Serena to face Radwanska in Wimbledon final
Williams has won 4 singles crowns at the All England Club
The task facing Agnieszka Radwanska in her first Grand Slam final is a daunting one, because in the opposite corner is Serena Williams, who'll be gunning for a 14th major singles titles.
Radwanska, the No. 3 seed from Poland, defeated Angelique Kerber 6-3 6-4 on Centre Court to book her place in a showpiece final for the first time in her fledgling career.
And her opponent will be 30-year-old Williams, who also recorded a straight sets win, disposing of the No. 2 seed Victoria Azarenka 6-3 7-6.
Williams has won four singles crowns at the All England Club, the last of them coming in 2010, and powered past Azarenka, from Belarus, firing down 24 aces and 45 winners.
By reaching her seventh Wimbledon final, she becomes the first 30-year-old to do so since 22-time Grand Slam winner Steffi Graf in 1999.
"I've been working so hard, I really wanted it," she said in a post-match interview.
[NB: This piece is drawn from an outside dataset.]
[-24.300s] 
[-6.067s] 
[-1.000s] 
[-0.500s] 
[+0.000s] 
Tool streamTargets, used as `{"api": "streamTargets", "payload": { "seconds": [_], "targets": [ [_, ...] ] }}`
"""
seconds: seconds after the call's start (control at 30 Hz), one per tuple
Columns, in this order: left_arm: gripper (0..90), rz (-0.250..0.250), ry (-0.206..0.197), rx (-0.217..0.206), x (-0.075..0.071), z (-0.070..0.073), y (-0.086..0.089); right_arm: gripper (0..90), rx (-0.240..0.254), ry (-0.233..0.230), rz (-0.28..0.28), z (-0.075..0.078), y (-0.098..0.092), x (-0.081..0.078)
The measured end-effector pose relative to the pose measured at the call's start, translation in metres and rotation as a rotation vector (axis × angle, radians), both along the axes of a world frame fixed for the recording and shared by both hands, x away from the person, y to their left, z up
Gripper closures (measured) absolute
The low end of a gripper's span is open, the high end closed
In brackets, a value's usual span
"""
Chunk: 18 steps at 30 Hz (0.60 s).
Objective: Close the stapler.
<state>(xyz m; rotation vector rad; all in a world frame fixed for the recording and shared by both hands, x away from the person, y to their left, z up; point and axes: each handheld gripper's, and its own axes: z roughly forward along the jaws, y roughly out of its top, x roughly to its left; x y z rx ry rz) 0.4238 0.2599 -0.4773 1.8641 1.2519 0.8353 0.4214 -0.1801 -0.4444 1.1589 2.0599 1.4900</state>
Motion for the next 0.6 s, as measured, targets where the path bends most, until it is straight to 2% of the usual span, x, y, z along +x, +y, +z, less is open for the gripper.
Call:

"She was playing well and I got a little tight in the second set. I was looking too far in the future. I was so close, but I can't do that. I was happy to get through that second set tie-break."
Williams will go into Saturday's final the favorite given her experience and her head-to-head record against Radwanska -- she hasn't dropped a set in their two meetings to date
Serena can now boast 85 aces in this year's tournament, second only to German quarterfinalist Philipp Kohlschreiber, who has 98 to his name.
Williams' performance against Azarenka was made all the more impressive by the fact that she played two doubles matches with sister Serena on Wednesday.
Radwanska won on her Grand Slam semifinal debut to become Poland's first major finalist for 75 years.
The 23-year-old and German Kerber are firm friends off the court but Radwanska told reporters she had to put personal feelings aside in pursuit of her Grand Slam goal.
"I'm so happy, it's amazing. I played very good today," Radwanska said. "It's always tough against Angie. We are very good friends but of course on court we were both fighting for the final.
"I think we were both a bit nervous in the beginning, your hand is shaking a bit, but after a couple of games I relaxed.
"This is what I dreamed of since I was a kid. Everyone wants to reach a Grand Slam final. It is the best two weeks of my career."
Kerber, who defeated her friend and fellow German Sabine Lisicki in the quarterfinal, said she had lost to the better player.
"She played very well today. I gave my best, but she was better," Kerber said. "I was maybe one or two steps slower. I think that made the difference.
"My plan was to be aggressive, but she moved very well and didn't make many mistakes, so it was really tough.
"Actually it was a great tournament for me. I'm in the semis here in Wimbledon. Sure, I'm a little bit disappointed, but it's ok."